- **TASK STATEMENT**:
Apart from the pictures, the listing is to be returned exactly.

- **DATA**:
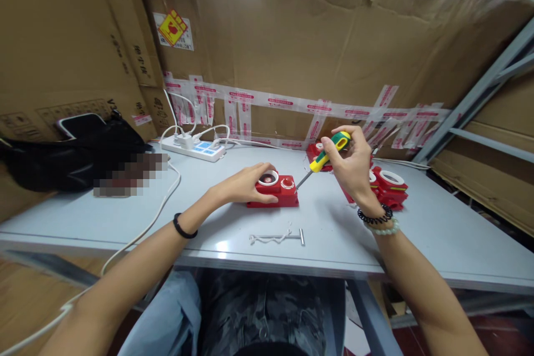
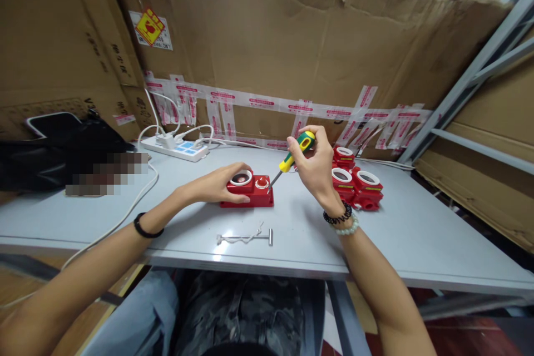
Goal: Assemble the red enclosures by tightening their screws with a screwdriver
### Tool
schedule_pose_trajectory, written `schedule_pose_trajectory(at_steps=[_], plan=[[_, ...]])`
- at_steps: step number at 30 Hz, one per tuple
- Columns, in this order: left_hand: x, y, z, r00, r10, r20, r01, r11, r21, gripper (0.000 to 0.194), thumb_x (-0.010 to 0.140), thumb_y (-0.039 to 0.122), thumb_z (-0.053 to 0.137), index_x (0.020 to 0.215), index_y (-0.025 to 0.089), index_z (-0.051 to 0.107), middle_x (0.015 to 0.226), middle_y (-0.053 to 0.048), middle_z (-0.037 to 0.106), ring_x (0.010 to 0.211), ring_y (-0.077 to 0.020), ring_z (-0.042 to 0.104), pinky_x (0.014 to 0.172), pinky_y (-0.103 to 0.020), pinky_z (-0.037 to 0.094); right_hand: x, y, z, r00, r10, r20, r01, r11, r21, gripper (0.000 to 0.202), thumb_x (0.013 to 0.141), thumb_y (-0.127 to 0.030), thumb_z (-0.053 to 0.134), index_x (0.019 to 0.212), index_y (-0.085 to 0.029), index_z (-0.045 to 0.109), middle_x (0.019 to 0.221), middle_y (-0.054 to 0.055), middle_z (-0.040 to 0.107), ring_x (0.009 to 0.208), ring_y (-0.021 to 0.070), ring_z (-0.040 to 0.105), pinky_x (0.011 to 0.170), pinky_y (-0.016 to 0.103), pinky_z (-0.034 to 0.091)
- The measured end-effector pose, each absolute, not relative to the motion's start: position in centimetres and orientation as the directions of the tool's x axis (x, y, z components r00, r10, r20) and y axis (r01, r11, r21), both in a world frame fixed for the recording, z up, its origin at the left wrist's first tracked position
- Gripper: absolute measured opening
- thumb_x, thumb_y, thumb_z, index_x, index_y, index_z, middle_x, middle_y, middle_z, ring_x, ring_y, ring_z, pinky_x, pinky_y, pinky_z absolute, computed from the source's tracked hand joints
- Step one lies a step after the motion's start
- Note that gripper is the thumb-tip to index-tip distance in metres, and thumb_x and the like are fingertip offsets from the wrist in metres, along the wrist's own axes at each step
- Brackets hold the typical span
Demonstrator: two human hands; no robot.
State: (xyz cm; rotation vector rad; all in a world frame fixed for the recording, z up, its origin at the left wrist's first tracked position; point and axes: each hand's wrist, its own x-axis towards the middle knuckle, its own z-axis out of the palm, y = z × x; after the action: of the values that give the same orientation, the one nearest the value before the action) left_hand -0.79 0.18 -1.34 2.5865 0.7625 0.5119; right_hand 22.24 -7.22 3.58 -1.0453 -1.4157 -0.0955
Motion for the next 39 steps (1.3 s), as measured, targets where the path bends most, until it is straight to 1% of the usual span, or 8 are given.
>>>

- **YOUR RESPONSE**:
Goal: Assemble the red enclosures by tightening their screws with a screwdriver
### Tool
schedule_pose_trajectory, written `schedule_pose_trajectory(at_steps=[_], plan=[[_, ...]])`
- at_steps: step number at 30 Hz, one per tuple
- Columns, in this order: left_hand: x, y, z, r00, r10, r20, r01, r11, r21, gripper (0.000 to 0.194), thumb_x (-0.010 to 0.140), thumb_y (-0.039 to 0.122), thumb_z (-0.053 to 0.137), index_x (0.020 to 0.215), index_y (-0.025 to 0.089), index_z (-0.051 to 0.107), middle_x (0.015 to 0.226), middle_y (-0.053 to 0.048), middle_z (-0.037 to 0.106), ring_x (0.010 to 0.211), ring_y (-0.077 to 0.020), ring_z (-0.042 to 0.104), pinky_x (0.014 to 0.172), pinky_y (-0.103 to 0.020), pinky_z (-0.037 to 0.094); right_hand: x, y, z, r00, r10, r20, r01, r11, r21, gripper (0.000 to 0.202), thumb_x (0.013 to 0.141), thumb_y (-0.127 to 0.030), thumb_z (-0.053 to 0.134), index_x (0.019 to 0.212), index_y (-0.085 to 0.029), index_z (-0.045 to 0.109), middle_x (0.019 to 0.221), middle_y (-0.054 to 0.055), middle_z (-0.040 to 0.107), ring_x (0.009 to 0.208), ring_y (-0.021 to 0.070), ring_z (-0.040 to 0.105), pinky_x (0.011 to 0.170), pinky_y (-0.016 to 0.103), pinky_z (-0.034 to 0.091)
- The measured end-effector pose, each absolute, not relative to the motion's start: position in centimetres and orientation as the directions of the tool's x axis (x, y, z components r00, r10, r20) and y axis (r01, r11, r21), both in a world frame fixed for the recording, z up, its origin at the left wrist's first tracked position
- Gripper: absolute measured opening
- thumb_x, thumb_y, thumb_z, index_x, index_y, index_z, middle_x, middle_y, middle_z, ring_x, ring_y, ring_z, pinky_x, pinky_y, pinky_z absolute, computed from the source's tracked hand joints
- Step one lies a step after the motion's start
- Note that gripper is the thumb-tip to index-tip distance in metres, and thumb_x and the like are fingertip offsets from the wrist in metres, along the wrist's own axes at each step
- Brackets hold the typical span
Demonstrator: two human hands; no robot.
State: (xyz cm; rotation vector rad; all in a world frame fixed for the recording, z up, its origin at the left wrist's first tracked position; point and axes: each hand's wrist, its own x-axis towards the middle knuckle, its own z-axis out of the palm, y = z × x; after the action: of the values that give the same orientation, the one nearest the value before the action) left_hand -0.79 0.18 -1.34 2.5865 0.7625 0.5119; right_hand 22.24 -7.22 3.58 -1.0453 -1.4157 -0.0955
Motion for the next 39 steps (1.3 s), as measured, targets where the path bends most, until it is straight to 1% of the usual span, or 8 are given.
>>>

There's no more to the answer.